Over the next three days, the conversations will move across many important themes: disinformation, access to information, independent publishing, climate justice, community voices, BARMM elections, Marawi, journalism, photography, archives, and historical memory.

At first, these may seem like separate topics. But they are connected by one question: Who gets to tell the story?

That question matters.

When communities tell their own stories, dignity is restored.

When journalists document what others want hidden, accountability becomes possible.

When historians revisit the past honestly, we become less captive to convenient myths.

When independent publishers take risks on local voices, new spaces of imagination open.

When archives preserve memory, the past continues to speak.

When students read deeply, they become harder to fool.

And when book lovers gather, well, democracy gets a little backup.

I also wish to acknowledge MindaNews as it celebrates 25 years of journalism, photography, archives, and public-interest storytelling. Twenty-five years is no small achievement, especially in a time when journalism is under pressure in many ways. Thank you for your courage, patience, and persistence in telling Mindanao’s stories.

To our journalists and press freedom advocates, thank you. A society that does not protect journalists slowly loses its ability to see itself clearly. Press freedom is not a luxury. It is part of the oxygen of democracy.

To our human rights advocates and civil society partners, thank you for reminding us that truth must lead to justice. Memory must lead to accountability. And books, if they are to matter, must bring us back to real people, especially those whose lives are too often ignored.
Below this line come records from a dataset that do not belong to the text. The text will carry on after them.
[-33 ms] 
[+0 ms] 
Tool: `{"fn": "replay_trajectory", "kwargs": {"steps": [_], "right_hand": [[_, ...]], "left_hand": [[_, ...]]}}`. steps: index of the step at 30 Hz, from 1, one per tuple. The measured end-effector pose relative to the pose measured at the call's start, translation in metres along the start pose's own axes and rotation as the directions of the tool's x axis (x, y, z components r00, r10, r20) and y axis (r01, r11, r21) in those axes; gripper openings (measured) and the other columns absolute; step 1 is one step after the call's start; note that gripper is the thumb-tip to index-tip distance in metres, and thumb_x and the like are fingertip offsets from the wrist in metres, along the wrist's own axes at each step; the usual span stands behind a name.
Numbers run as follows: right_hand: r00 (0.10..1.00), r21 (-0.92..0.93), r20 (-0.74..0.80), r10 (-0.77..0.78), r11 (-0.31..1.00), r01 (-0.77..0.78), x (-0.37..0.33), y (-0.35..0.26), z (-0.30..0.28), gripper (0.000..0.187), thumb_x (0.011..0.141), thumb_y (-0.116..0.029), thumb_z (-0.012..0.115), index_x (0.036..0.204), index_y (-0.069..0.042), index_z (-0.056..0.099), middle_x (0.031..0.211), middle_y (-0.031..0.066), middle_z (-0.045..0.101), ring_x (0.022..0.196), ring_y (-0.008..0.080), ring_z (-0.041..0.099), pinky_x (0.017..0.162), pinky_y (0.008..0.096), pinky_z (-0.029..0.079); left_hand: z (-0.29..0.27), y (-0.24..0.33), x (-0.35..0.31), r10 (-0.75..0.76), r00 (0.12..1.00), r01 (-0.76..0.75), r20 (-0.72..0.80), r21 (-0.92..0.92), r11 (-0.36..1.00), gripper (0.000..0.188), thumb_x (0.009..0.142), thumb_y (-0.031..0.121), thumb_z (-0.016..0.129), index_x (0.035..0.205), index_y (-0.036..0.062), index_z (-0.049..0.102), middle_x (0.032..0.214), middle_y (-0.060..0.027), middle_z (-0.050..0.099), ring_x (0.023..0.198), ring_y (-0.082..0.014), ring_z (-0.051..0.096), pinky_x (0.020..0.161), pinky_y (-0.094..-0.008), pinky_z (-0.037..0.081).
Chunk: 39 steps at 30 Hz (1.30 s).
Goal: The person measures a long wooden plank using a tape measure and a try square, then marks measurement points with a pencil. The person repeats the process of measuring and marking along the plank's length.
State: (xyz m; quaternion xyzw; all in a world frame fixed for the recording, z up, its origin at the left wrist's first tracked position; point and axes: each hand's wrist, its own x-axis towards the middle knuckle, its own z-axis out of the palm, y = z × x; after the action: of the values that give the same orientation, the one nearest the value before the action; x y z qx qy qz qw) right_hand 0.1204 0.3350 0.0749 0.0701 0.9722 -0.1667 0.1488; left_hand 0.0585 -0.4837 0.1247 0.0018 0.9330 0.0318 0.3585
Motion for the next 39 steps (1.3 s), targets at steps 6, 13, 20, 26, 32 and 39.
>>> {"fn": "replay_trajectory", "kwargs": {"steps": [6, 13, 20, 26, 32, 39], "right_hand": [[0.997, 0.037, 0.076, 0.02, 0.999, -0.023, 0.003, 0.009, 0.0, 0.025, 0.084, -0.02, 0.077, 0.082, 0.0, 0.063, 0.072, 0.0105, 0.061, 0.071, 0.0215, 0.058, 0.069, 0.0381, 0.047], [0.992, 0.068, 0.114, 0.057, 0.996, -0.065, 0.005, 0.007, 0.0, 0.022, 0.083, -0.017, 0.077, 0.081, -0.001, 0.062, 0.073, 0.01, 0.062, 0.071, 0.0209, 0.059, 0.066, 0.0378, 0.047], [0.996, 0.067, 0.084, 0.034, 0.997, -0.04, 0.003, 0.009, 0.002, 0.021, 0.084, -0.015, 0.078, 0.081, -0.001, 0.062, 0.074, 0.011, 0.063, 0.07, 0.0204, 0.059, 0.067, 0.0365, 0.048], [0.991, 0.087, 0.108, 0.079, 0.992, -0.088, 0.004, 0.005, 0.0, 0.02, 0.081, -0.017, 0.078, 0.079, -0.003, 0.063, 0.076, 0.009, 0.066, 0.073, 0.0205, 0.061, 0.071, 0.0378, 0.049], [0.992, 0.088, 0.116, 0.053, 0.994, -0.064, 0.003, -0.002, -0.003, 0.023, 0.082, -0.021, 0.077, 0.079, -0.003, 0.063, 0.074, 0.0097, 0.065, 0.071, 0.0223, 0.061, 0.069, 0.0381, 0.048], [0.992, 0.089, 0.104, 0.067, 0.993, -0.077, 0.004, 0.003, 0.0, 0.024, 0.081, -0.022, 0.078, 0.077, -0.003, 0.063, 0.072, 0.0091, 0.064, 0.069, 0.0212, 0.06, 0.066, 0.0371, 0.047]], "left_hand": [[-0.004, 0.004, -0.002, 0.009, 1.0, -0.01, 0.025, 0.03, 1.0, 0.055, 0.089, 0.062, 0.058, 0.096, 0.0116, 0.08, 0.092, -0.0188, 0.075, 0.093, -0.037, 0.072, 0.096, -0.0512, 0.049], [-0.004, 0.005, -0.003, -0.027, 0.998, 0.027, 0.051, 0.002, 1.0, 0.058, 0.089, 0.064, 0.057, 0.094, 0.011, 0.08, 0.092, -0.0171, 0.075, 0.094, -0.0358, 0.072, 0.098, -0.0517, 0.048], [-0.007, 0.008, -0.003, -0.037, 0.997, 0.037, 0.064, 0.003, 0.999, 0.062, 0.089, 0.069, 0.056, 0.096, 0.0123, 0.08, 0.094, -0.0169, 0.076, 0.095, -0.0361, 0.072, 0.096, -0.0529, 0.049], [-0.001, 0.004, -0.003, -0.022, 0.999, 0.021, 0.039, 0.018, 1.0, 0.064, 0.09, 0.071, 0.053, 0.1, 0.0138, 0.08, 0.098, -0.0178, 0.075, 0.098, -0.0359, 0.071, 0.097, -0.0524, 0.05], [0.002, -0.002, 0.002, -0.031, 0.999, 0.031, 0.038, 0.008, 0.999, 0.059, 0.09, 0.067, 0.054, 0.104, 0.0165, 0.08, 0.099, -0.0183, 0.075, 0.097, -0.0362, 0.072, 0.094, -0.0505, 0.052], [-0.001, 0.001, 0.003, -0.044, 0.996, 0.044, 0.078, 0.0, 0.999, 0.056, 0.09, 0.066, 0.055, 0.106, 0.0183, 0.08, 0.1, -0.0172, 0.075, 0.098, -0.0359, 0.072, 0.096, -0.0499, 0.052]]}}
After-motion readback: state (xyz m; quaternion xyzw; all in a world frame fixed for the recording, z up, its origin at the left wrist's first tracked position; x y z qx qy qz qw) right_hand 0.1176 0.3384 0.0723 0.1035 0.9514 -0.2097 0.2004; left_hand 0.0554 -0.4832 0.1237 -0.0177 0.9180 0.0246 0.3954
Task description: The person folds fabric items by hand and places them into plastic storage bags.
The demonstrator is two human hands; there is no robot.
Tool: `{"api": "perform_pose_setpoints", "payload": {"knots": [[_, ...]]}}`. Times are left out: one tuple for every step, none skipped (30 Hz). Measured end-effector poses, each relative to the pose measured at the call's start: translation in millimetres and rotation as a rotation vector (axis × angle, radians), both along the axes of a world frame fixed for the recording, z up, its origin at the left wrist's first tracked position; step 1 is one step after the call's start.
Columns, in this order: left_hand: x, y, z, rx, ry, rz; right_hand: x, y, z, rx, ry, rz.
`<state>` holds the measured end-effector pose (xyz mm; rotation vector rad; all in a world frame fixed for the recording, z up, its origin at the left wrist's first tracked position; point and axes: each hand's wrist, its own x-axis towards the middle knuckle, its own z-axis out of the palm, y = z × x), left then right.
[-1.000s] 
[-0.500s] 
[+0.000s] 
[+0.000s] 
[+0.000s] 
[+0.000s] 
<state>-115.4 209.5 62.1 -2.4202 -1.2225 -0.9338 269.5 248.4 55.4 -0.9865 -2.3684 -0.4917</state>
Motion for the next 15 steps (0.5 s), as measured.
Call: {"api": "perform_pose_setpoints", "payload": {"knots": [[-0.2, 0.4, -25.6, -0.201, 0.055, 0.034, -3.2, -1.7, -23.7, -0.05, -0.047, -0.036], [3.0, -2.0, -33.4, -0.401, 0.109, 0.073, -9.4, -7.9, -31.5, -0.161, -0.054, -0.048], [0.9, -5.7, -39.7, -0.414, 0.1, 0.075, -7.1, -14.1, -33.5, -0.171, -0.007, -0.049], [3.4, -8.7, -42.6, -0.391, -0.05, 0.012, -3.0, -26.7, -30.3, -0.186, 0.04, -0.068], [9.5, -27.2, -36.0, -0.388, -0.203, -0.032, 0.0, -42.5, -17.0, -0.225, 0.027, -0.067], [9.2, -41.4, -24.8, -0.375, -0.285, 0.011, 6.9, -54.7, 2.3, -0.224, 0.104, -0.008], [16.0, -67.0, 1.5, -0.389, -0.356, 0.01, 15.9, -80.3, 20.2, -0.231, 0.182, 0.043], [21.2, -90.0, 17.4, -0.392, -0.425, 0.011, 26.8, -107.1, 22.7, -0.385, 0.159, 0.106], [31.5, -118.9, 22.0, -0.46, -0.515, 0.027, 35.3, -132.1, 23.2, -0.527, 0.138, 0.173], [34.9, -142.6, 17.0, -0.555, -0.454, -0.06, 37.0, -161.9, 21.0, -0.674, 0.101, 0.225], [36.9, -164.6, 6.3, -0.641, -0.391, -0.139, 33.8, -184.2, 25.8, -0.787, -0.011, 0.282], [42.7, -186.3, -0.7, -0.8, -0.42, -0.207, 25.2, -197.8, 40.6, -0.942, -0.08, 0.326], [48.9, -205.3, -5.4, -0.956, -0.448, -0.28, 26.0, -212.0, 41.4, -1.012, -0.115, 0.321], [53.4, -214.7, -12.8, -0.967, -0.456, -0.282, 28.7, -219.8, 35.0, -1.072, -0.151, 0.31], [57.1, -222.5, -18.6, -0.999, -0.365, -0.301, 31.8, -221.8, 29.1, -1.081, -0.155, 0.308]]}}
To our students, I hope you receive this festival as an invitation. Read widely. Ask better questions. Listen to elders. Learn from communities. Be suspicious of easy answers. And please, before you repost anything online, check your sources. That alone may already be a public service.

Today, we also honor Mindanawon writers, both living and departed. Some wrote in difficult times. Some wrote against forgetting. Some wrote from the wounds of war, martial law, displacement, environmental destruction, and injustice. Others wrote of beauty, humor, faith, ordinary life, and hope. Together, they tell us that Mindanao is not one story. It is many stories, and many of them are still waiting to be read.

So as we begin this main program, my hope is simple.

May this festival become more than an event. May it become a meeting place. May conversations continue beyond this room, in classrooms, homes, parishes, libraries, newsrooms, book booths, coffee shops, and communities. May young writers find courage. May readers discover voices they did not know they needed. May difficult truths find hospitable ears.

And may we continue the work of writing Mindanao with honesty, and righting Mindanao with courage.

On behalf of Fr. Karel San Juan, SJ, and Ateneo de Davao University, welcome to the 3rd Mindanao Book Festival.

Daghang salamat. Madayaw. And once again, welcome to Ateneo de Davao University.